++++ DATA SUPPLIED ++++
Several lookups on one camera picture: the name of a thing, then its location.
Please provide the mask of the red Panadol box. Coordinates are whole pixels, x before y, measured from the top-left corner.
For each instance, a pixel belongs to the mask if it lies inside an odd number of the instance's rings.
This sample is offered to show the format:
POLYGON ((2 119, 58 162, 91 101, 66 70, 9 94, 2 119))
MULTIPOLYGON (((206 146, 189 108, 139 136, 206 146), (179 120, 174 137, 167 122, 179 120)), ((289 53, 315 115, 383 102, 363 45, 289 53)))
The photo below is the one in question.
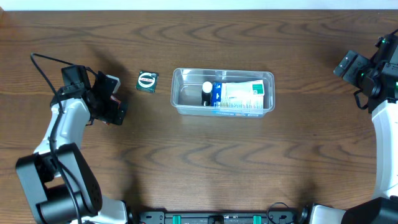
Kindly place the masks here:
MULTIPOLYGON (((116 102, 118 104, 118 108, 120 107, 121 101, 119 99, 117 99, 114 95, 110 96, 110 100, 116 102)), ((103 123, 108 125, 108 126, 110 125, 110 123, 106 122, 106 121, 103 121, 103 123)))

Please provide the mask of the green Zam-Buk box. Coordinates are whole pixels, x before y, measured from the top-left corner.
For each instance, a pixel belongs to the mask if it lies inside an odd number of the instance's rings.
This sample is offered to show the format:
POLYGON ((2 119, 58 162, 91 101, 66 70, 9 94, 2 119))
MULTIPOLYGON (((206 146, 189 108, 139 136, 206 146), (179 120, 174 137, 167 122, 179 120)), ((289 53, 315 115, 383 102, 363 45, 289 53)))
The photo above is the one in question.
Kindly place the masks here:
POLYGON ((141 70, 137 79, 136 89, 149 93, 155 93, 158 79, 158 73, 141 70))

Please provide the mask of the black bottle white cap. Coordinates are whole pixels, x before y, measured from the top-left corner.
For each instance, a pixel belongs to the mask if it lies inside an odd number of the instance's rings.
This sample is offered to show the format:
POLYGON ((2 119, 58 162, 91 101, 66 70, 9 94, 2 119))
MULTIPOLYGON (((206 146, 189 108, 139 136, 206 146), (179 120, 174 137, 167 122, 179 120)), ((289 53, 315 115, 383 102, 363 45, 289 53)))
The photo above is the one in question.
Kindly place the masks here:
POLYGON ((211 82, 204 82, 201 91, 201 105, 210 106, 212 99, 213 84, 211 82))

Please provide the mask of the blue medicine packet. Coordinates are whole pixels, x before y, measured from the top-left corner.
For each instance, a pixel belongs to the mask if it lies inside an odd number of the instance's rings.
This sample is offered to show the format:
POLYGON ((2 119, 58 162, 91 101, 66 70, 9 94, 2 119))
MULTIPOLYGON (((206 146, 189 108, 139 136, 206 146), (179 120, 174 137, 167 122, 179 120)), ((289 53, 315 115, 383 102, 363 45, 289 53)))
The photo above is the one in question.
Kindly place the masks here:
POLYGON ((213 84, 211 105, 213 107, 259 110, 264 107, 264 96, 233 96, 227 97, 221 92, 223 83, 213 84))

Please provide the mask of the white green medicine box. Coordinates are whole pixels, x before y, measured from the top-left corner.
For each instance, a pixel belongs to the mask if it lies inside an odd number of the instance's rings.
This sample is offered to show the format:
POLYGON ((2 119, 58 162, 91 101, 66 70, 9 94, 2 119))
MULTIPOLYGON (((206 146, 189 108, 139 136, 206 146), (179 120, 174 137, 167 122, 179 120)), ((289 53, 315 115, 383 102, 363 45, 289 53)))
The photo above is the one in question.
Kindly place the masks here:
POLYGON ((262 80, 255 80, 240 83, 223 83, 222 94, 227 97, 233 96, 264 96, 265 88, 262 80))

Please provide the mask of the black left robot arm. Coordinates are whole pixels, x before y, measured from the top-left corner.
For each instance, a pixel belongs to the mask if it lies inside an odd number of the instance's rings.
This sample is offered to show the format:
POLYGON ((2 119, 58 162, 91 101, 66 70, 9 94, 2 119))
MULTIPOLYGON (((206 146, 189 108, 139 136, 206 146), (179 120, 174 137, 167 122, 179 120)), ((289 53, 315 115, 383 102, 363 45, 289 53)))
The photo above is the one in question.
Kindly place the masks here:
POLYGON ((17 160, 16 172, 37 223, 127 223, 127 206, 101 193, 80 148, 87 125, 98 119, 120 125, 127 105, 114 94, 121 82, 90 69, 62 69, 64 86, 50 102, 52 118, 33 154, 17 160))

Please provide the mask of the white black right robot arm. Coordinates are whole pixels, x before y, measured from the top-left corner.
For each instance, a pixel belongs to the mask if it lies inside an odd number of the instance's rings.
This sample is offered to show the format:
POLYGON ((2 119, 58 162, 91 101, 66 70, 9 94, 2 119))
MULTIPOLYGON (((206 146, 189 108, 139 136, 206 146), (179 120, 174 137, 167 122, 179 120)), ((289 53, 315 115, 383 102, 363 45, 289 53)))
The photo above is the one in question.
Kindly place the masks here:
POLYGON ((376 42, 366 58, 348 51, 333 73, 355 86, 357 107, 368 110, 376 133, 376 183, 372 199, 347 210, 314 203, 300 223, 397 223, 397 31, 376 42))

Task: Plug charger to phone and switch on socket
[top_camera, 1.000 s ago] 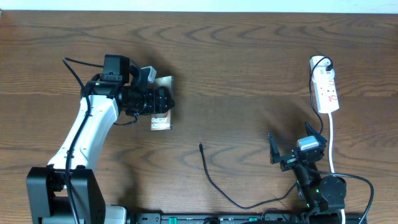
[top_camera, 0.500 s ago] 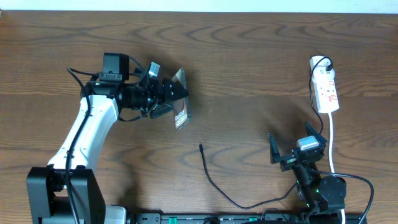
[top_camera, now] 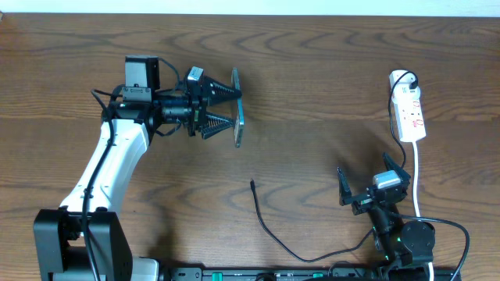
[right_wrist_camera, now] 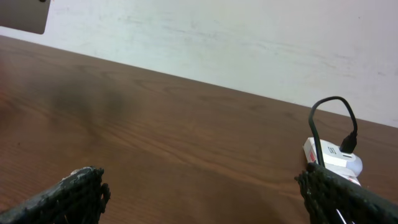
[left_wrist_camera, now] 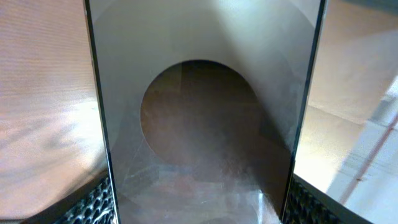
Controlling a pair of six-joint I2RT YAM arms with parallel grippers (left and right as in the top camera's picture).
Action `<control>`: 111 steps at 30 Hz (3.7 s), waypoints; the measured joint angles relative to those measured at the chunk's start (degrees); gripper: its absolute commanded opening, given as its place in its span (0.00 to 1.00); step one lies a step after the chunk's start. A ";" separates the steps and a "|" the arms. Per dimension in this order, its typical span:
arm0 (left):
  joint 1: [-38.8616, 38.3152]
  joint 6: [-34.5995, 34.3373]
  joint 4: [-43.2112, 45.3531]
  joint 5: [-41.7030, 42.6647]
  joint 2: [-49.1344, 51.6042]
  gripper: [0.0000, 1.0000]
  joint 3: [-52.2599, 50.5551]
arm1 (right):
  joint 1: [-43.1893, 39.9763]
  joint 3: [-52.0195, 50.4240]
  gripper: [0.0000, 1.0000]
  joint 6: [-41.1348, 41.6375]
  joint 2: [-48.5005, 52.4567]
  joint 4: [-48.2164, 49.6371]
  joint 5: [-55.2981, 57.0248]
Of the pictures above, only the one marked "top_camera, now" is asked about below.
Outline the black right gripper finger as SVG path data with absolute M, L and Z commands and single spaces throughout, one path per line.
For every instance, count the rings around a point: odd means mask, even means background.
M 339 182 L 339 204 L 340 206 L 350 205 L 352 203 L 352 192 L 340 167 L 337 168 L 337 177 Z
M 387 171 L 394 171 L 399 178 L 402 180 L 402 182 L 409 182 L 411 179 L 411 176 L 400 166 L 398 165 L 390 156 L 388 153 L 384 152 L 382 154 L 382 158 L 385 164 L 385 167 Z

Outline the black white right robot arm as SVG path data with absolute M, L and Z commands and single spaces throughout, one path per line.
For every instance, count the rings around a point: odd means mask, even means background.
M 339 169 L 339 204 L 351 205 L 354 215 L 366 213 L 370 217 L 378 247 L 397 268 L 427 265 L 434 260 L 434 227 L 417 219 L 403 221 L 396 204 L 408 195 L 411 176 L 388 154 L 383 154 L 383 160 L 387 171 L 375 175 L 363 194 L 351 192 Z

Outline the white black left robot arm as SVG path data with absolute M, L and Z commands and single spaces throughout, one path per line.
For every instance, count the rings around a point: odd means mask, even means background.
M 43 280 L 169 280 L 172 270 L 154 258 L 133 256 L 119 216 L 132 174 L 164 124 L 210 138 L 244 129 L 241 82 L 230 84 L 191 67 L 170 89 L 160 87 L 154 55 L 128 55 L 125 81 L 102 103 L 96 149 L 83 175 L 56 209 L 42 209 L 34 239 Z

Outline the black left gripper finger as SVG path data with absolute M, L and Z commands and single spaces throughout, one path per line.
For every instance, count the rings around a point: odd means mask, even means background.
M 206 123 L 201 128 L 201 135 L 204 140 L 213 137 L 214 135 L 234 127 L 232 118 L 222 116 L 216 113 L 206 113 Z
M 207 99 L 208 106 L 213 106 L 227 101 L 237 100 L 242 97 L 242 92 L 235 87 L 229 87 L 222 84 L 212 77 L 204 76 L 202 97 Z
++++
**YOUR INSTRUCTIONS:**
Above are the records. Copy the lines beginning at the one that has "111 steps at" and ending with the one that has "joint 5: [-55.2981, 57.0248]", unchanged.

**RESPONSE TO THE EXERCISE:**
Action `<control>`: 111 steps at 30 Hz (3.7 s), waypoints; the measured joint angles relative to those measured at the chunk's start (degrees); gripper: its absolute commanded opening, given as its place in its span (0.00 to 1.00); step one lies a step after the chunk's start. A ";" separates the steps and a "|" the arms. Per dimension in this order, its typical span:
arm0 (left):
  joint 1: [-38.8616, 38.3152]
  joint 6: [-34.5995, 34.3373]
  joint 4: [-43.2112, 45.3531]
  joint 5: [-41.7030, 42.6647]
  joint 2: [-49.1344, 51.6042]
  gripper: [0.0000, 1.0000]
  joint 3: [-52.2599, 50.5551]
arm1 (right):
  joint 1: [-43.1893, 39.9763]
  joint 3: [-52.0195, 50.4240]
  gripper: [0.0000, 1.0000]
  joint 6: [-41.1348, 41.6375]
  joint 2: [-48.5005, 52.4567]
  joint 4: [-48.2164, 49.6371]
  joint 5: [-55.2981, 57.0248]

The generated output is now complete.